#### [EXERCISE DIRECTIONS]
Look through the listing below for the line containing "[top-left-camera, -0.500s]". Copy it and each line after it up to and including the line containing "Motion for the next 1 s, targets", exactly, leaving out pictures.
(TASK MATERIAL begins)
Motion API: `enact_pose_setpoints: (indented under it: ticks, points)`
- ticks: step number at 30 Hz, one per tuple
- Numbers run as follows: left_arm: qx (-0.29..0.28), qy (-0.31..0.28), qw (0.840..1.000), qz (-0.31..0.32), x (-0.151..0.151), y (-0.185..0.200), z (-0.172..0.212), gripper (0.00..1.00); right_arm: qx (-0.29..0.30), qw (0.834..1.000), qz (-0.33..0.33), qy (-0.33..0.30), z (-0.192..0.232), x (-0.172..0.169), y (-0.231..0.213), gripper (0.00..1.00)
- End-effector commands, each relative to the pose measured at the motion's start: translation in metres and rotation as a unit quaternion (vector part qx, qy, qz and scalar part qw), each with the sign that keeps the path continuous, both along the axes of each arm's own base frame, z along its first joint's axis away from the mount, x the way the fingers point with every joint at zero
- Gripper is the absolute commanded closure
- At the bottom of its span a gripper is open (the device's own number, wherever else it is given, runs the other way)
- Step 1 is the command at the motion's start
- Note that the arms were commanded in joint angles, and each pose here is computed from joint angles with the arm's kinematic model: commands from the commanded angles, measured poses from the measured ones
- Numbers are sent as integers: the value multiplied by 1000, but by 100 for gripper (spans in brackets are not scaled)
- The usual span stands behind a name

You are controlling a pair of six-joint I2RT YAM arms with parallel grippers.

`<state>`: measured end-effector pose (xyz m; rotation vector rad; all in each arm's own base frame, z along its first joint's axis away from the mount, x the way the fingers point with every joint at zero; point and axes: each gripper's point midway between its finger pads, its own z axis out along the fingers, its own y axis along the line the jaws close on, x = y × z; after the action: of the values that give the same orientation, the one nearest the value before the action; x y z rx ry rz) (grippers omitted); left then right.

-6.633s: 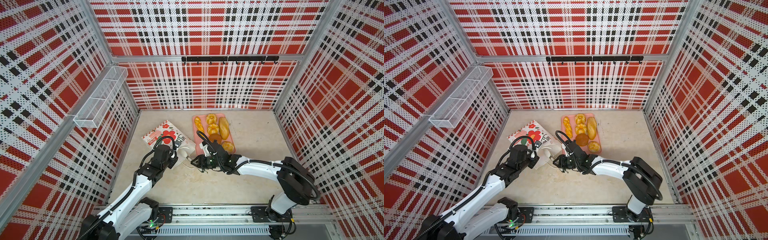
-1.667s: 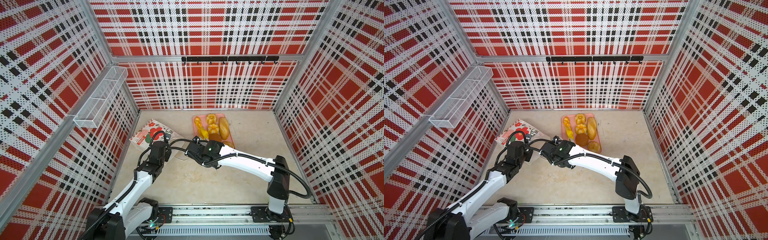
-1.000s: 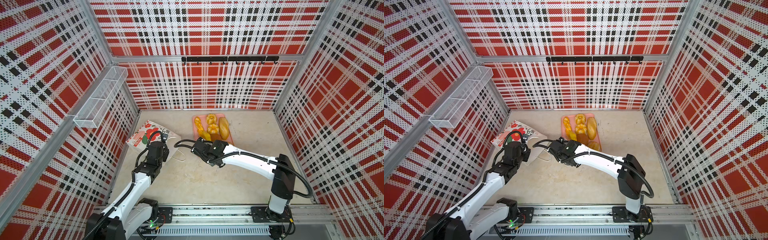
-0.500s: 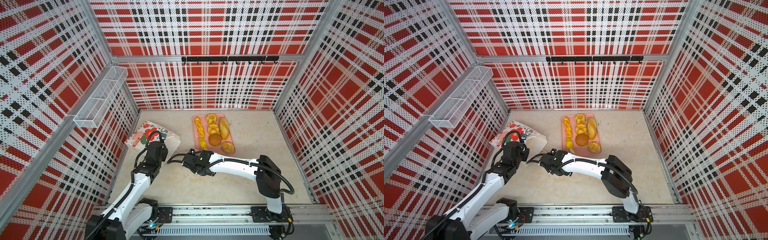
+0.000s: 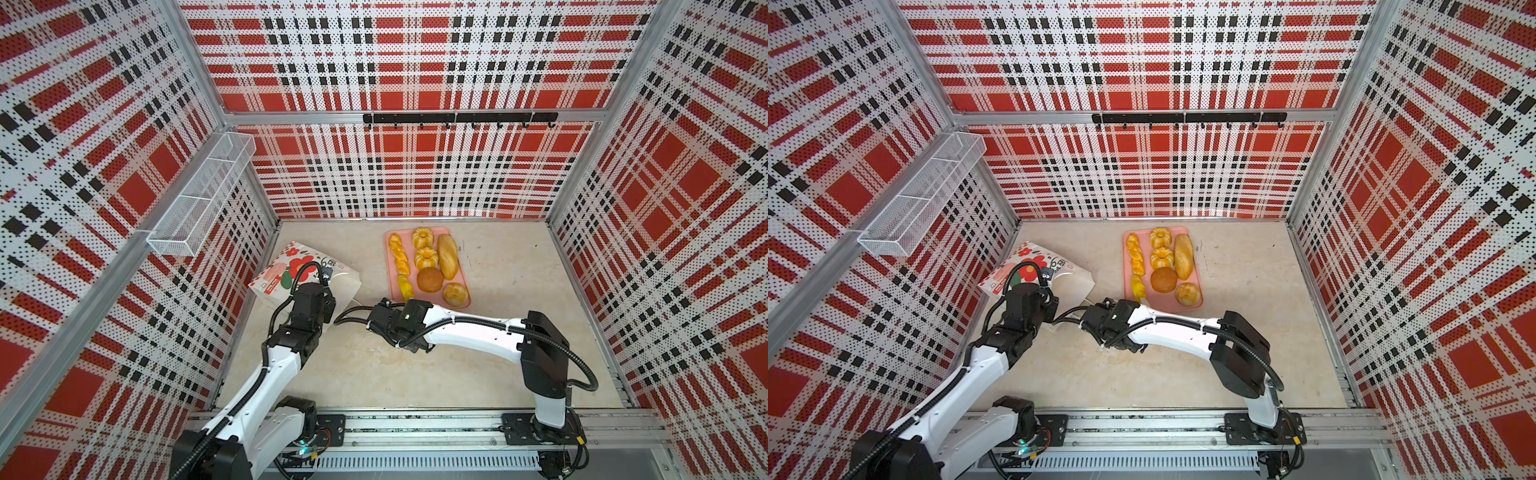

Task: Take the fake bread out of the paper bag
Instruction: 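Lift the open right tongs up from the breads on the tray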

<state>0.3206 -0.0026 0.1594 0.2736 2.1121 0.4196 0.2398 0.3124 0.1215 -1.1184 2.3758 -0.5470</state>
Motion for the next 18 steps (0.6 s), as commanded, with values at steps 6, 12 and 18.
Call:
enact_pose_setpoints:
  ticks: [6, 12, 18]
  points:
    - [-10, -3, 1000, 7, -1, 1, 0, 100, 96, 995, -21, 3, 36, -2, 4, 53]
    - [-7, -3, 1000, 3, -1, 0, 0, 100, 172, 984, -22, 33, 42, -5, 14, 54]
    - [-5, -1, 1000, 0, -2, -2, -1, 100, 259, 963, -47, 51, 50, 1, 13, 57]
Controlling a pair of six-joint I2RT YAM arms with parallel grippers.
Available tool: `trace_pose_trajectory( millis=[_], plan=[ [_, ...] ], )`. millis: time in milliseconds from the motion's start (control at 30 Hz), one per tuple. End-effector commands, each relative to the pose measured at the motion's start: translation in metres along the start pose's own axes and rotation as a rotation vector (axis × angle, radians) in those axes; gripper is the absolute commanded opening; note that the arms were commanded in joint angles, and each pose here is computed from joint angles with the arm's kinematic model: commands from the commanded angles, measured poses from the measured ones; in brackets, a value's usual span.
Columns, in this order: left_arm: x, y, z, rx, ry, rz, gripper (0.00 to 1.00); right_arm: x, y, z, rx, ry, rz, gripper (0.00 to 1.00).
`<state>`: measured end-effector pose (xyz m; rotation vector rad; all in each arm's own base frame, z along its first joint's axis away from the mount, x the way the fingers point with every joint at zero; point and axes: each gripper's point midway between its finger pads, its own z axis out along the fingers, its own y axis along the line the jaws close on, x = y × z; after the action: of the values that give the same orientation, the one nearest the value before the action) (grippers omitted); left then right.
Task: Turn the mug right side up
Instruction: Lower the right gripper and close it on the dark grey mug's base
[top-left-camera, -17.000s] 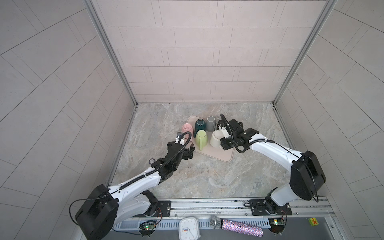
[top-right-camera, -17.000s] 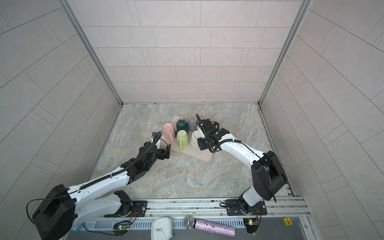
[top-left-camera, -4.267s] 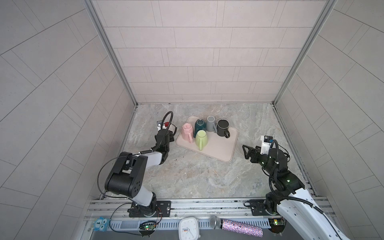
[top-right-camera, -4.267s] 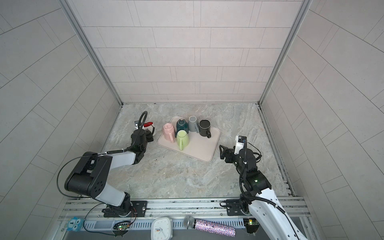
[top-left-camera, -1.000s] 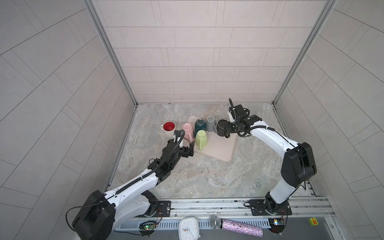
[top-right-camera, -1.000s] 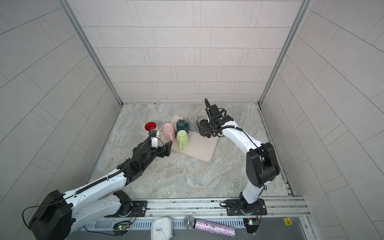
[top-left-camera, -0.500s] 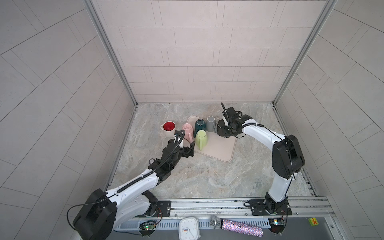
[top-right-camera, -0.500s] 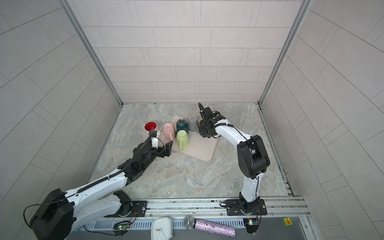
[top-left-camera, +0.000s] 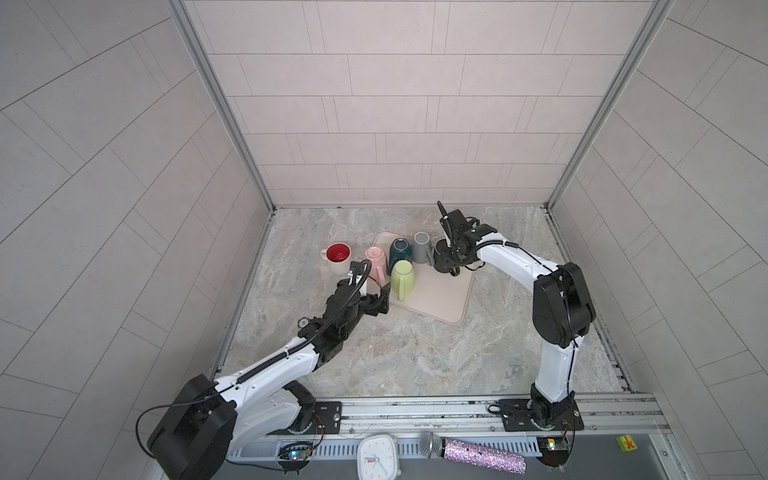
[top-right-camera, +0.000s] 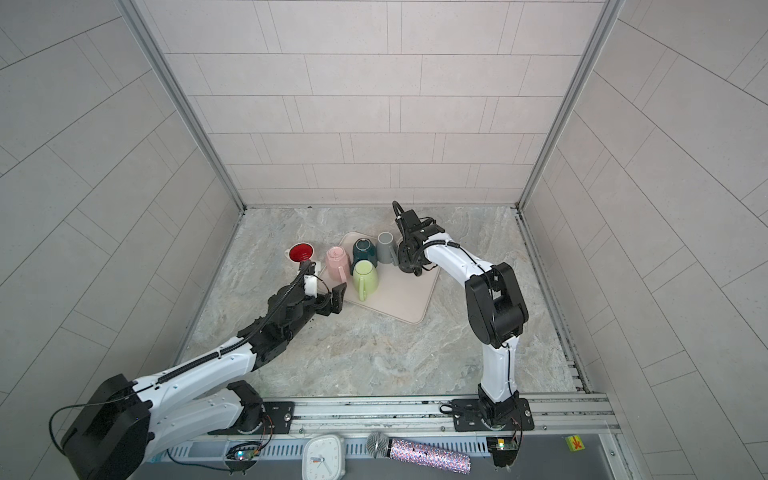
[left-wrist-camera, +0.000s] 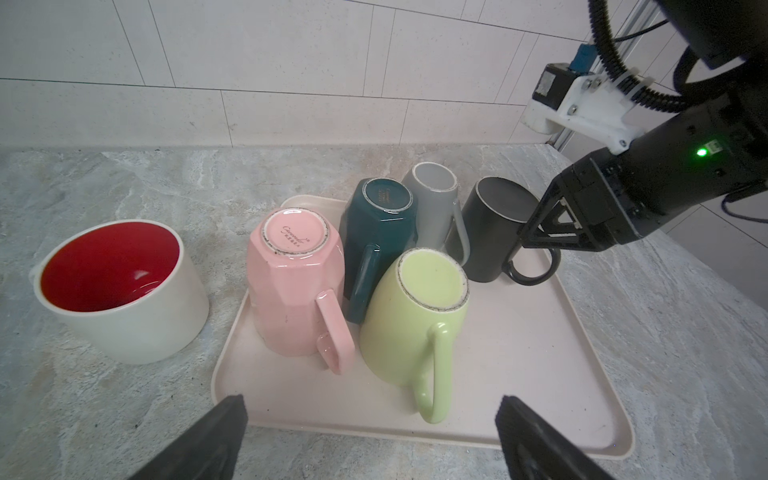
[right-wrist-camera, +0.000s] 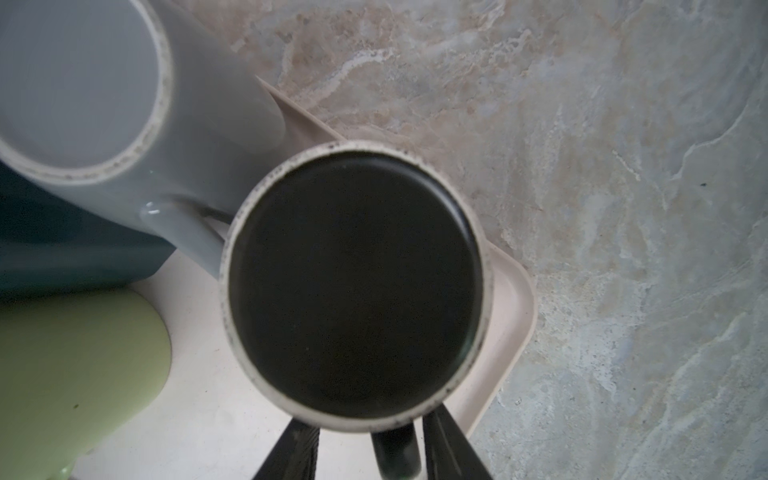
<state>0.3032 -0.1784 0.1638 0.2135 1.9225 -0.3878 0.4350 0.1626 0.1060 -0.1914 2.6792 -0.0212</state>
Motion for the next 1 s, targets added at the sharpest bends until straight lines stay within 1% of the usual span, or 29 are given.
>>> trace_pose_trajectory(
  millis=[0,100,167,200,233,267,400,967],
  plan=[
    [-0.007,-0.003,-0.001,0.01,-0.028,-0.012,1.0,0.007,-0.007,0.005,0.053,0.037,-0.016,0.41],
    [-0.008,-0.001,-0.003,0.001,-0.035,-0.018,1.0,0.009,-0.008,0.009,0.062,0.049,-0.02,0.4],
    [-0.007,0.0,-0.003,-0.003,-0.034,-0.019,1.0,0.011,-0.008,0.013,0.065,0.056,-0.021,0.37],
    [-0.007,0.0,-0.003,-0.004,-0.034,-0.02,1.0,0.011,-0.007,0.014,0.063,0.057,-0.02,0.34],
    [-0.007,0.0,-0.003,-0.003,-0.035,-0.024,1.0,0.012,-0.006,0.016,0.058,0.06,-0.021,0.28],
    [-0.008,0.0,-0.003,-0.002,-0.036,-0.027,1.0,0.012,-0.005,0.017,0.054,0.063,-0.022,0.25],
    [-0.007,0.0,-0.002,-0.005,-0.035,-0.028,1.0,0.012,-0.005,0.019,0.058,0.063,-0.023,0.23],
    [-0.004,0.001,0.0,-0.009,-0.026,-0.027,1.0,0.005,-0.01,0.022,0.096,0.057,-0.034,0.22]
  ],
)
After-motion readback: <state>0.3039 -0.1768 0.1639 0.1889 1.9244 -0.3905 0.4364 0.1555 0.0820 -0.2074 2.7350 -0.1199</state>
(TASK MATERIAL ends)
#### [ANSWER SECTION]
[top-left-camera, -0.500s] 
[top-right-camera, -0.500s] 
[top-left-camera, +0.000s] 
[top-right-camera, +0.000s] 
[left-wrist-camera, +0.000s] 
[right-wrist-camera, +0.000s] 
<state>0.3032 -0.1784 0.1638 0.2135 1.9225 -0.3878 0.4350 0.1626 0.1060 -0.1914 2.6792 -0.0212</state>
Motion for the next 1 s, targets added at the sharpest bends until straight lines stay within 1% of the usual span, or 29 are given.

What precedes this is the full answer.